# [TASK PROMPT]
Starting at the line that holds "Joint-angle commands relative" and stopping at the line that holds "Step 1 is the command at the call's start", restate the records below word for word, with both of those lines included.

________________________________________

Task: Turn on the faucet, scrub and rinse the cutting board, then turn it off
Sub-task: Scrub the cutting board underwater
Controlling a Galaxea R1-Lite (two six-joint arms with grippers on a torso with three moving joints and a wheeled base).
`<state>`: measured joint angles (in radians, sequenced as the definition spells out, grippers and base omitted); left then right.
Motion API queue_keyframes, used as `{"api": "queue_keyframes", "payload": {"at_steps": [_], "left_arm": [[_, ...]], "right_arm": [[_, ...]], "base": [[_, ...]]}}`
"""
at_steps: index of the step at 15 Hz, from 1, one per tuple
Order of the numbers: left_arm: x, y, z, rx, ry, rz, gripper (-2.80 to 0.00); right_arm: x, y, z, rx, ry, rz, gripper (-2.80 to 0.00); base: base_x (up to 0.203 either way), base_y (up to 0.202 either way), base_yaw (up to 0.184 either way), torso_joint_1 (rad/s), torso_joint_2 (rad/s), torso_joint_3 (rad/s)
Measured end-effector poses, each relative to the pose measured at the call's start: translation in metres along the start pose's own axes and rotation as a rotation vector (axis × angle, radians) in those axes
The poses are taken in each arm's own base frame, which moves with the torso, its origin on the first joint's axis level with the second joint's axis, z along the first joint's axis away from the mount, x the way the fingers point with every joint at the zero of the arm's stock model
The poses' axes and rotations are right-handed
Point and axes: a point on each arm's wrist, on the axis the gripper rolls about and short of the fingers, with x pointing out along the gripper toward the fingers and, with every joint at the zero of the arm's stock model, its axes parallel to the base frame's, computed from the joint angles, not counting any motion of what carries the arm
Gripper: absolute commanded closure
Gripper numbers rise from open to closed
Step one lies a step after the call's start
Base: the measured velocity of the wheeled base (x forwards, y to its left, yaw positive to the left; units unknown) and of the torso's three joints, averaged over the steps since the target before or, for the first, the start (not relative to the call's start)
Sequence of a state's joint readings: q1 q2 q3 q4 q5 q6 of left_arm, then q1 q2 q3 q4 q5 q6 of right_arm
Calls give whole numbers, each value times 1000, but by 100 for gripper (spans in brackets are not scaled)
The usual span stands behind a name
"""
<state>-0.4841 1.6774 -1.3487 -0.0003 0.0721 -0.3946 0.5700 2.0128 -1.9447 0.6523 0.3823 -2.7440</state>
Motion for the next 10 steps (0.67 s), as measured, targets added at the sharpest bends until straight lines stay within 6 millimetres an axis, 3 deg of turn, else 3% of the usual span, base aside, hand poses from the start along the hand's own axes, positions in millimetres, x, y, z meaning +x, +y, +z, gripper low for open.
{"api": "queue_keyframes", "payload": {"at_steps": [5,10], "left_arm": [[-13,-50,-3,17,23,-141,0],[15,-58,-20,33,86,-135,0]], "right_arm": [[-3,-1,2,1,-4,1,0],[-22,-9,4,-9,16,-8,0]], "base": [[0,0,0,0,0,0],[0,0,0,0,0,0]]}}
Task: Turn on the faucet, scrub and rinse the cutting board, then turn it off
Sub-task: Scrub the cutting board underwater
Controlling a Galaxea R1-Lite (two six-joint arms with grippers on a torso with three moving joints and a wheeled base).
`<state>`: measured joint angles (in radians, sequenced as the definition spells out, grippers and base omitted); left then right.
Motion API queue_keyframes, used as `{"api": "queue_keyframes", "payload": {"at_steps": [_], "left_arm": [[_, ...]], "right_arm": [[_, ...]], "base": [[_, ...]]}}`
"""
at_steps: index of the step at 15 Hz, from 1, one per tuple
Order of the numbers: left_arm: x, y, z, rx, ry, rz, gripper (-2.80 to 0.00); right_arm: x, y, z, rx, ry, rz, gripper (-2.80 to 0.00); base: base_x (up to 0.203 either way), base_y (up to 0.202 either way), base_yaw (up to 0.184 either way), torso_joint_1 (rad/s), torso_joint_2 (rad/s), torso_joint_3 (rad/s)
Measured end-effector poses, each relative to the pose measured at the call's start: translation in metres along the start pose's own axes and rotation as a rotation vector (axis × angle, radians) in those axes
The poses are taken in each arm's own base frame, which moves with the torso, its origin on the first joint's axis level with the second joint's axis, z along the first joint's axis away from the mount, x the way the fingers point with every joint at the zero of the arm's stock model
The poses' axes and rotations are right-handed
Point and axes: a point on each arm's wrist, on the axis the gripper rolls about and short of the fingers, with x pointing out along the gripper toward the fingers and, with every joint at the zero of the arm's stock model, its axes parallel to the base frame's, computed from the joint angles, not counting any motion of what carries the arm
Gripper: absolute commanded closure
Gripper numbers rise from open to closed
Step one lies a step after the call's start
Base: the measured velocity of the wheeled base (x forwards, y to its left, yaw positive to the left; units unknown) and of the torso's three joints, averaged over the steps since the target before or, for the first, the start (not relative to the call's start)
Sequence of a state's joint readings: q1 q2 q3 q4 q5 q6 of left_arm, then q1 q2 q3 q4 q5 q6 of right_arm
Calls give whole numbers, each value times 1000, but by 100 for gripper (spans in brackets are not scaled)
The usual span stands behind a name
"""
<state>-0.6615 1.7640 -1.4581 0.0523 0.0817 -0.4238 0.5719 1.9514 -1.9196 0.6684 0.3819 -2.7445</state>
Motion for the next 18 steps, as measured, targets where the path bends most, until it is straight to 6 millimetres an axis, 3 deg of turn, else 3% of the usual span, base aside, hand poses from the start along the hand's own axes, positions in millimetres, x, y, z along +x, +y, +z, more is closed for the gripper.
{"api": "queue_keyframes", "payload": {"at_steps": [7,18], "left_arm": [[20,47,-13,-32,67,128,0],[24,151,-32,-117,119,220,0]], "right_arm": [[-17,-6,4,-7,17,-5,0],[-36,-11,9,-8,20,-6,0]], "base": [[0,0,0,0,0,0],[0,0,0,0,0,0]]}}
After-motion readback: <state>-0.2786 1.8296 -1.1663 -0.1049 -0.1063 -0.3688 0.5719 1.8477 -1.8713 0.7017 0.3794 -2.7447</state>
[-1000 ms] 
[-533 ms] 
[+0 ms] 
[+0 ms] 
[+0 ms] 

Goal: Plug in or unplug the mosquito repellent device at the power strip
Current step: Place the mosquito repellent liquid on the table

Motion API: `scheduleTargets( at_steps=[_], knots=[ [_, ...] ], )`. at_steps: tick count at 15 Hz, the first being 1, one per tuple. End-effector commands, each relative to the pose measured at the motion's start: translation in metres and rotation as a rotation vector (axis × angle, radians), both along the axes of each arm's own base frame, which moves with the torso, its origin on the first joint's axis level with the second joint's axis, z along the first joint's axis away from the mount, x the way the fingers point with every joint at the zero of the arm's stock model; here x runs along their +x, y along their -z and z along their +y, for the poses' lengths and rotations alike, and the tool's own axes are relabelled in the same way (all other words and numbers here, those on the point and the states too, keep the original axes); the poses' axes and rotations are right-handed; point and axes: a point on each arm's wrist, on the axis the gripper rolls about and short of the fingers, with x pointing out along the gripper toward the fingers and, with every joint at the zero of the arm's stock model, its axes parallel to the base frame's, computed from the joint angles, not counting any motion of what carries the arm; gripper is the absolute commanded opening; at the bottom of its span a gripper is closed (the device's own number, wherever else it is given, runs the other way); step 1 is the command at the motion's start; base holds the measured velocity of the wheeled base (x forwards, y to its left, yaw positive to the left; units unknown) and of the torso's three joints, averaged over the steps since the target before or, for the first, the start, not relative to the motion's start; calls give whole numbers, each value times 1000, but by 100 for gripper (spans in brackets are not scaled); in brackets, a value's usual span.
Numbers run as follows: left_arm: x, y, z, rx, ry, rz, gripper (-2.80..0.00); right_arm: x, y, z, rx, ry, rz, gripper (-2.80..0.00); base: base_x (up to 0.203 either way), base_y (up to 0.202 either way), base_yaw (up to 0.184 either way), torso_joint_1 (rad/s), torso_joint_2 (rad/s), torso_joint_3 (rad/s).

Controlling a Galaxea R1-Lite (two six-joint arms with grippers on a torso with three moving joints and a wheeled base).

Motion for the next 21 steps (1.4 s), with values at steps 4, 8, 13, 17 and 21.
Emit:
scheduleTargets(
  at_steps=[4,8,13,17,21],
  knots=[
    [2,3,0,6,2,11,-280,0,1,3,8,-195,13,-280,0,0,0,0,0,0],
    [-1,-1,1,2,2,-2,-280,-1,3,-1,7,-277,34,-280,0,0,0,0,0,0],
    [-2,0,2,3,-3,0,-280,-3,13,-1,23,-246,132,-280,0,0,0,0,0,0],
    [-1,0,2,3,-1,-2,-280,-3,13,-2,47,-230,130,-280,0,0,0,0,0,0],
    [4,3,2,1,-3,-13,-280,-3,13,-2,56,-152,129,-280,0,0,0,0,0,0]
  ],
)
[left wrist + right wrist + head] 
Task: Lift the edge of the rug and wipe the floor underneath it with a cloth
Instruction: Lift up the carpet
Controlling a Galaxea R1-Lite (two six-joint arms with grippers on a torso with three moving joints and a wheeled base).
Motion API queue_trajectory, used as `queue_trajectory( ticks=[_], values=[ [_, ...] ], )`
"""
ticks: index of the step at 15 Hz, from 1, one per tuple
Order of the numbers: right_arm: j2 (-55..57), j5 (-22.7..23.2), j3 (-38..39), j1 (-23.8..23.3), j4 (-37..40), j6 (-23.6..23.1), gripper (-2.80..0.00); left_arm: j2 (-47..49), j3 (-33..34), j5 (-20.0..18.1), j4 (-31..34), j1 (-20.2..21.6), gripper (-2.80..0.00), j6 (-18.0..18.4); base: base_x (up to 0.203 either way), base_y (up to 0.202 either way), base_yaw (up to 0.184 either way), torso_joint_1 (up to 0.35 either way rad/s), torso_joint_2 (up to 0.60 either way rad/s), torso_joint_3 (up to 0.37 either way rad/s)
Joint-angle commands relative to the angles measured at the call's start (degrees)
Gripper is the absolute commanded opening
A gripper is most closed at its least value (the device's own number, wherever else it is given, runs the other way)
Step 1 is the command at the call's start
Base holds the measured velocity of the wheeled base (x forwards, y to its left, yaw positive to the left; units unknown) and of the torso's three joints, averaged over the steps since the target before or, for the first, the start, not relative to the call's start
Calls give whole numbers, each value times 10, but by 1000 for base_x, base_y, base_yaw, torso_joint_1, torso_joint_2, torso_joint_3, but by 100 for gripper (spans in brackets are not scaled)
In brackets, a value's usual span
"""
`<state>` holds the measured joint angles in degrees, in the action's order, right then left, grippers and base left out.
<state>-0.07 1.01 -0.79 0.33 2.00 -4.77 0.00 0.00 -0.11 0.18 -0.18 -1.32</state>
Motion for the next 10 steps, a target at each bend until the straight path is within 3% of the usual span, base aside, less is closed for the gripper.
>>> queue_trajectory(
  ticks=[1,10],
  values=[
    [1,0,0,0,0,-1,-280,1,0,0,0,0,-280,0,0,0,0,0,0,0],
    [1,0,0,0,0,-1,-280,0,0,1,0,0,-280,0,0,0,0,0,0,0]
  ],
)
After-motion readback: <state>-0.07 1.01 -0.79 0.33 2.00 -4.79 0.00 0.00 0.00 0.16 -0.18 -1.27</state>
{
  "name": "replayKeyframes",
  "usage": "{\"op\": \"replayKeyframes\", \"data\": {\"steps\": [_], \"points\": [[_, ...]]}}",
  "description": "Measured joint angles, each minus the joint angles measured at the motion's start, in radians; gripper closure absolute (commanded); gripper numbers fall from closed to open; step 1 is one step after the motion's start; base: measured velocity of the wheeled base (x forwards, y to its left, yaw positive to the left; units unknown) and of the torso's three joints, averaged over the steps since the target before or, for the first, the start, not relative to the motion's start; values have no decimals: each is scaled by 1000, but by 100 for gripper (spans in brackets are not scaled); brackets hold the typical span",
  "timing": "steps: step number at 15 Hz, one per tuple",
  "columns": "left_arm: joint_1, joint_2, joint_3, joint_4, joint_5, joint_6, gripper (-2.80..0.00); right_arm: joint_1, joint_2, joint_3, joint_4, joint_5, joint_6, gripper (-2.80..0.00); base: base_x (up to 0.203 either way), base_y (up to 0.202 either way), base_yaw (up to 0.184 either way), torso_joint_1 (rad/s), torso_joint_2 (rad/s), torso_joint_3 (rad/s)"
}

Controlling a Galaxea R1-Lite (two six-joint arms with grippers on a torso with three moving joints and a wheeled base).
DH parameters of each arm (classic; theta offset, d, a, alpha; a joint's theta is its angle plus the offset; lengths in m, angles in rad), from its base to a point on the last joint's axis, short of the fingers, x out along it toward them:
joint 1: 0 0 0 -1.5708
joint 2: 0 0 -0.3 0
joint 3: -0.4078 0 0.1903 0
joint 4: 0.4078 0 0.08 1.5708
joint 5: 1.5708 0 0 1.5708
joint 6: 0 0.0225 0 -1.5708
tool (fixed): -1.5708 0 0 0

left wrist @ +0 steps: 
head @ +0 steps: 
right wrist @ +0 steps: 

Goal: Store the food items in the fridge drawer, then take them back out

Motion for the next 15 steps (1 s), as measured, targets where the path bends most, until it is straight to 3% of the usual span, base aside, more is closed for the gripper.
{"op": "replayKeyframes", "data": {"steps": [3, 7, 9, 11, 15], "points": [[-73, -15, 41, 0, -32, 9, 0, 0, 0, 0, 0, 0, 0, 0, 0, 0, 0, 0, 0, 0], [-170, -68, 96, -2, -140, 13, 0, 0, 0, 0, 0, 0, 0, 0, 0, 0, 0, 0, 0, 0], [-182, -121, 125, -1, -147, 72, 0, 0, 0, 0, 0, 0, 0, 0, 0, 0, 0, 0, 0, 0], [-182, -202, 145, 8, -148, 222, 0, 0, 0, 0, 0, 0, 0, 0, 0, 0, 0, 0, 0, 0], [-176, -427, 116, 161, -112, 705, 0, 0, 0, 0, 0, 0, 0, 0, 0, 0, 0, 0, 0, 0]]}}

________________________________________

# [ANSWER TO THIS EXERCISE]
Joint-angle commands relative to the angles measured at the call's start (degrees)
Gripper is the absolute commanded opening
A gripper is most closed at its least value (the device's own number, wherever else it is given, runs the other way)
Step 1 is the command at the call's start

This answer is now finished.